Title

Metal-based [2] and [3]rotaxanes.

Date of Award

2004

Degree Type

Dissertation

Degree Name

Ph.D.

Department

Chemistry and Biochemistry

First Advisor

Loeb, S. J.,

Keywords

Chemistry, Inorganic.

Rights

CC BY-NC-ND 4.0

Abstract

The focus of this thesis is to synthesize, characterize and investigate the properties of [2]rotaxanes and [3]rotaxanes for the purposes of developing molecular level machines. In the first part of the thesis the coordination chemistry of the [2]rotaxane 1,2-bis(4,4'-dipyridinium)ethane/dibenzo-24-crown-8 is investigated. The production of zwitterionic and dizwitterionic [2]rotaxanes produced upon capping with an anionic metal complex is described. The complexes are studied in solution using UV/vis spectroscopy and characterized by X-ray crystallography. The same system, 1,2-bis(4,4'-dipyridinium)ethane/dibenzo-24-crown-8, is then used for the development of 1- and 2-dimensional infinite networks. The networks are characterized by X-ray crystallography and their stability is studied using thermogravimetric analysis. The second part of the thesis focuses on a new class of [2]rotaxanes in which a chelating group has been incorporated into the cationic thread portion. The chelating group is sufficiently bulky making it an adequate stopper. This allows for the incorporation of metal ions in competitive solvents and at high temperature without compromising the integrity of the [2]rotaxanes. The use of a 2,2', 6',2″ -terpyridine unit as the chelating group allowed for investigation of homoleptic iron(II) and heteroleptic ruthenium(II) complexes. The synthesis and characterization of all species using NMR spectroscopy, UV/vis spectroscopy, mass spectrometry and X-ray crystallography are described. The final part of this thesis introduces the new concept of flip switching using the 1,2-bis(4,4'-dipyridinium)ethane/dibenzo-24-crown-8 motif. The synthesis of two model compounds, one with a square planar geometry the other with an octahedral arrangement, is described. These complexes were characterized using standard techniques and investigated for ' flipping' at low temperature using 1H NMR spectroscopy.

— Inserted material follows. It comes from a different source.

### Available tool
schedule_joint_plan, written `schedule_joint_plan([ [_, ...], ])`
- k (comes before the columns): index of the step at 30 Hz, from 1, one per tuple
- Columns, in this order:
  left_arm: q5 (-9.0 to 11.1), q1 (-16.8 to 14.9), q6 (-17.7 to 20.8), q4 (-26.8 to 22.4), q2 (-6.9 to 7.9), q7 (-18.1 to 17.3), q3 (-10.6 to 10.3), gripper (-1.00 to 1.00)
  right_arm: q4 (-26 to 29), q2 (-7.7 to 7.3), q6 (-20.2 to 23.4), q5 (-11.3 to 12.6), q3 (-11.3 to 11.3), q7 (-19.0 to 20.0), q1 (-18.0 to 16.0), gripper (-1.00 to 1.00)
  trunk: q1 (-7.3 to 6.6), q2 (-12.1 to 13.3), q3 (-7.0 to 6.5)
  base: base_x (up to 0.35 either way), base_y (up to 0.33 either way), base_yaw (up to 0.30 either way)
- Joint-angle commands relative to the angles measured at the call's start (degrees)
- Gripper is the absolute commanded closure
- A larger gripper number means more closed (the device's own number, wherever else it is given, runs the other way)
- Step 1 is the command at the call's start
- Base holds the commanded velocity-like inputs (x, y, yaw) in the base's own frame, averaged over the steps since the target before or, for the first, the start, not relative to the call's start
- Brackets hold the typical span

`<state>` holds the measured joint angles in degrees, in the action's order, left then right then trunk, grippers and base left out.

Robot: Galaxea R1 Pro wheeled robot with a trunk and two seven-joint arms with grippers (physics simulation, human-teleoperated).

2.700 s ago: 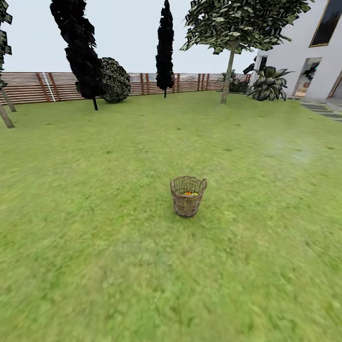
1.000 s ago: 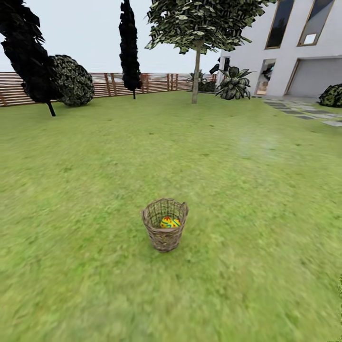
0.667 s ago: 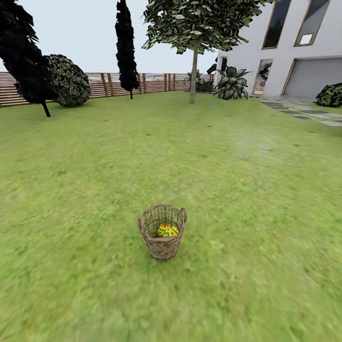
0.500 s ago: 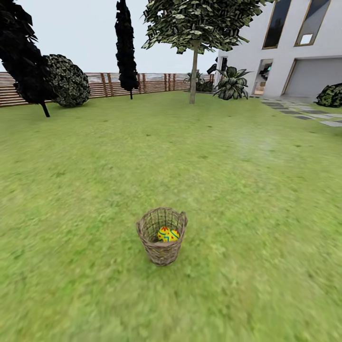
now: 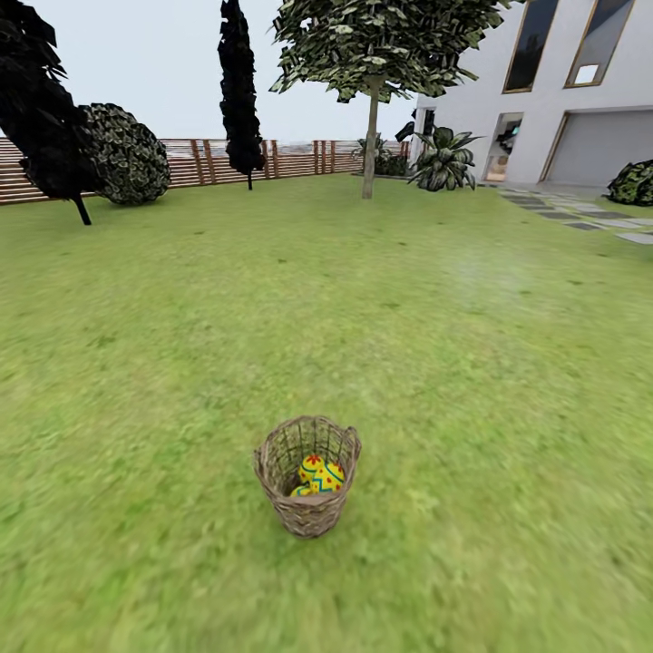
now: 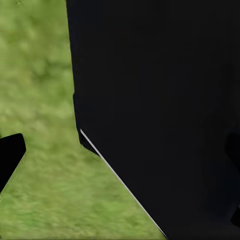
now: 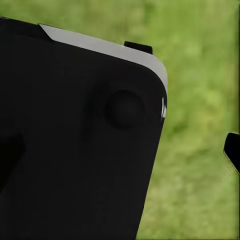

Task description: Take the three Easter eggs out of the wicker basket on the lawn in the garden, then place them on the lawn next to a single tree (choose any tree) so that all three eggs are next to the same tree and none are left in the basket.

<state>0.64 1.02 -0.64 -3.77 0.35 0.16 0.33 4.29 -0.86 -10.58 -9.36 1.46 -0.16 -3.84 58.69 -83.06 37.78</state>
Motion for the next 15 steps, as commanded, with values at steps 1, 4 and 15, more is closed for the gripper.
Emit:
schedule_joint_plan([
  [1,0.07,0.03,-0.07,-0.09,0.00,0.02,0.02,-1.00,-0.05,-0.02,-0.15,-0.25,0.12,-0.02,-0.03,-1.00,0.03,-0.01,0.04,0.315,0.000,0.000],
  [4,0.07,0.03,-0.07,-0.09,0.00,0.02,0.02,-1.00,-0.07,-0.02,-0.15,-0.27,0.12,-0.02,-0.03,-1.00,0.03,-0.01,0.04,0.315,0.000,0.000],
  [15,0.07,0.03,-0.07,-0.09,0.00,0.06,0.02,-1.00,0.08,0.03,-0.31,-0.20,0.03,-0.08,-0.03,-1.00,0.03,-0.01,0.04,0.276,0.000,0.000],
])
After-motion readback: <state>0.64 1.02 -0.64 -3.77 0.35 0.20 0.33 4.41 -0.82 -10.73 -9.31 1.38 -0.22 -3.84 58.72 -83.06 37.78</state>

The result of the model complexes lead to the development of a molecular level machine, in which, the flipping can be controlled by the geometry of the metal centre and monitored at room temperature using 1H NMR spectroscopy.Dept. of Chemistry and Biochemistry. Paper copy at Leddy Library: Theses & Major Papers - Basement, West Bldg. / Call Number: Thesis2004 .D38. Source: Dissertation Abstracts International, Volume: 65-10, Section: B, page: 5142. Adviser: S. J. Loeb. Thesis (Ph.D.)--University of Windsor (Canada), 2004.